(Extracted data entries)
=== Section Start ===
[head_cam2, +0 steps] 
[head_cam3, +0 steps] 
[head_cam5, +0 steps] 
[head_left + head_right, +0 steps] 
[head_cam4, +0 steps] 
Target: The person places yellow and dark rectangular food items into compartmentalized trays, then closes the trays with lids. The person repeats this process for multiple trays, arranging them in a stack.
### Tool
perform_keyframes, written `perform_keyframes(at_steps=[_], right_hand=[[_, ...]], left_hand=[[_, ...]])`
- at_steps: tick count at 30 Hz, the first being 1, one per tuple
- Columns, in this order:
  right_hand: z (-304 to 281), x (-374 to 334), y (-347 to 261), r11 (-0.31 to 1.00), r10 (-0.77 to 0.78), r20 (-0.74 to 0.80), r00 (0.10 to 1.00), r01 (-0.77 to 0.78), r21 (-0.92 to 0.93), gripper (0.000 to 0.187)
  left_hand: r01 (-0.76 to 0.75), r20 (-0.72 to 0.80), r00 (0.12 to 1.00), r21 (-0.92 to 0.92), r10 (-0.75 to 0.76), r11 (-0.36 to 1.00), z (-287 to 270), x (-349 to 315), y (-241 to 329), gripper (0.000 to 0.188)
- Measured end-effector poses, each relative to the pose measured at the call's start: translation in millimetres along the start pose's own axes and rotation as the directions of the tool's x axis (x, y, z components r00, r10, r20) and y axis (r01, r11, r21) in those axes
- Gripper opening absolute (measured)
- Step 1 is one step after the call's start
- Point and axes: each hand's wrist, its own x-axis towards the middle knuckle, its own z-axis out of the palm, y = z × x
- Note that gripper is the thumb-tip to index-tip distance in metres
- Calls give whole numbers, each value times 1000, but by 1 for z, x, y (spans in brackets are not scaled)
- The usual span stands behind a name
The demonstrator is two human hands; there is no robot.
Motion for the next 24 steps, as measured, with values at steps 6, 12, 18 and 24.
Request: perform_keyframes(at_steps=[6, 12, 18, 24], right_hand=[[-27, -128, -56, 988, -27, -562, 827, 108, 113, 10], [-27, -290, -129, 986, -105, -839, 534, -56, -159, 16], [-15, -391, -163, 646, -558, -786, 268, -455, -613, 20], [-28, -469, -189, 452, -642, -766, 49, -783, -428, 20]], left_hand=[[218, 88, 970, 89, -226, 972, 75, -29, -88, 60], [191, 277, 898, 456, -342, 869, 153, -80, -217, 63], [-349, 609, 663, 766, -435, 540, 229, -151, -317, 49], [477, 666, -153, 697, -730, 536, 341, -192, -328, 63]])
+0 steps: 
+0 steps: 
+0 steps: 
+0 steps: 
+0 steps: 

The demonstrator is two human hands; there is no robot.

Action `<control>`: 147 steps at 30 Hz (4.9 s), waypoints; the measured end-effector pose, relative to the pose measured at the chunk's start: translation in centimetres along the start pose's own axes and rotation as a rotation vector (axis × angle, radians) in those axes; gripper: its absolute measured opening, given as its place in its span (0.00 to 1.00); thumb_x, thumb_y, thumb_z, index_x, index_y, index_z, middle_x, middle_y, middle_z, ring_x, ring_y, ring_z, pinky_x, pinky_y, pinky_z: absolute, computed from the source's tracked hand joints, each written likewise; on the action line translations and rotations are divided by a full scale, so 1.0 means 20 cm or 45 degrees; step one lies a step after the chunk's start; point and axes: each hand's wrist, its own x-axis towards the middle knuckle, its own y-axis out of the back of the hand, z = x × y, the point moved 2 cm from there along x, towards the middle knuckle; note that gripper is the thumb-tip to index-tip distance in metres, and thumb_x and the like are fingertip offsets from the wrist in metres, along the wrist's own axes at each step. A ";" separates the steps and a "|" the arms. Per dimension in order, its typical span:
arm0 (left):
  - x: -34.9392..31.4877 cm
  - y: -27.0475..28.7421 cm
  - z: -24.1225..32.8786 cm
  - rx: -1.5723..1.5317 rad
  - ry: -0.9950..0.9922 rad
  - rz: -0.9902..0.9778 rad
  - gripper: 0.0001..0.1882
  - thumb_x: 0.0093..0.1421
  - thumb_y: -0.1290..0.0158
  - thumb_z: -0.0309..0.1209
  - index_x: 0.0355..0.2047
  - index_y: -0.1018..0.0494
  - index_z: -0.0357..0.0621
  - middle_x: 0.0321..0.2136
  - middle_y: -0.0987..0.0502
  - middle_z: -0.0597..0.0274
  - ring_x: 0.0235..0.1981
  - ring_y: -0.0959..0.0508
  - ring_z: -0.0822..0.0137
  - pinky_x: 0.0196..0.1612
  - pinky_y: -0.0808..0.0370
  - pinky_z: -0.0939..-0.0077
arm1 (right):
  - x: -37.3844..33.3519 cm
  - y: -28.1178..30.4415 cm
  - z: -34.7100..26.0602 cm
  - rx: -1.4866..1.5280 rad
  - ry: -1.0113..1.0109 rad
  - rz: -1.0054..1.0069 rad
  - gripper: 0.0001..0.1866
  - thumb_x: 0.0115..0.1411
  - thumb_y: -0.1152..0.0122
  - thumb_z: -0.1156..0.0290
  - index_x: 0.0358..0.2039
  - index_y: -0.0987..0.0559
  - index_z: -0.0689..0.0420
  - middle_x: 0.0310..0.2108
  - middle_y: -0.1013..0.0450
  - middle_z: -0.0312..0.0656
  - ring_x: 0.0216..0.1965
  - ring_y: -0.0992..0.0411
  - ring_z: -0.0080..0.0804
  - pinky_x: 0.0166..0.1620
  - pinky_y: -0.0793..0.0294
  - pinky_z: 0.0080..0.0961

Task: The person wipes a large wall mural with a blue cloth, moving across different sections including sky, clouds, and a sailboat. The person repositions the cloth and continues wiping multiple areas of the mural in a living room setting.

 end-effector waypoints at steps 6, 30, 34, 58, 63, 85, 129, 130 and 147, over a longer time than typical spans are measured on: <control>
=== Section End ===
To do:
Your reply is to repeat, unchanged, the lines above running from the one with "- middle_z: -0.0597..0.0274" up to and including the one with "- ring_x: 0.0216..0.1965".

Finished task:
  - middle_z: -0.0597..0.0274
  - ring_x: 0.0235..0.1981
  - ring_y: -0.0959..0.0508
  - ring_z: -0.0822..0.0137
  - pinky_x: 0.0196..0.1612
  - pinky_y: -0.0808..0.0370
  - pinky_z: -0.0939..-0.0077
arm1 (right):
  - x: -37.3844..33.3519 cm
  - y: -28.1178..30.4415 cm
  - z: -34.7100..26.0602 cm
  - rx: -1.4866..1.5280 rad
  - ry: -1.0113..1.0109 rad
  - rz: -1.0054..1.0069 rad
  - gripper: 0.0001..0.1866
  - thumb_x: 0.0115..0.1411
  - thumb_y: -0.1152..0.0122
  - thumb_z: -0.1156..0.0290
  - index_x: 0.0358..0.2039
  - index_y: -0.0987..0.0559
  - index_z: -0.0689..0.0420
  - middle_x: 0.0310..0.2108
  - middle_y: -0.1013..0.0450
  - middle_z: -0.0312..0.0656
  - ring_x: 0.0216..0.1965

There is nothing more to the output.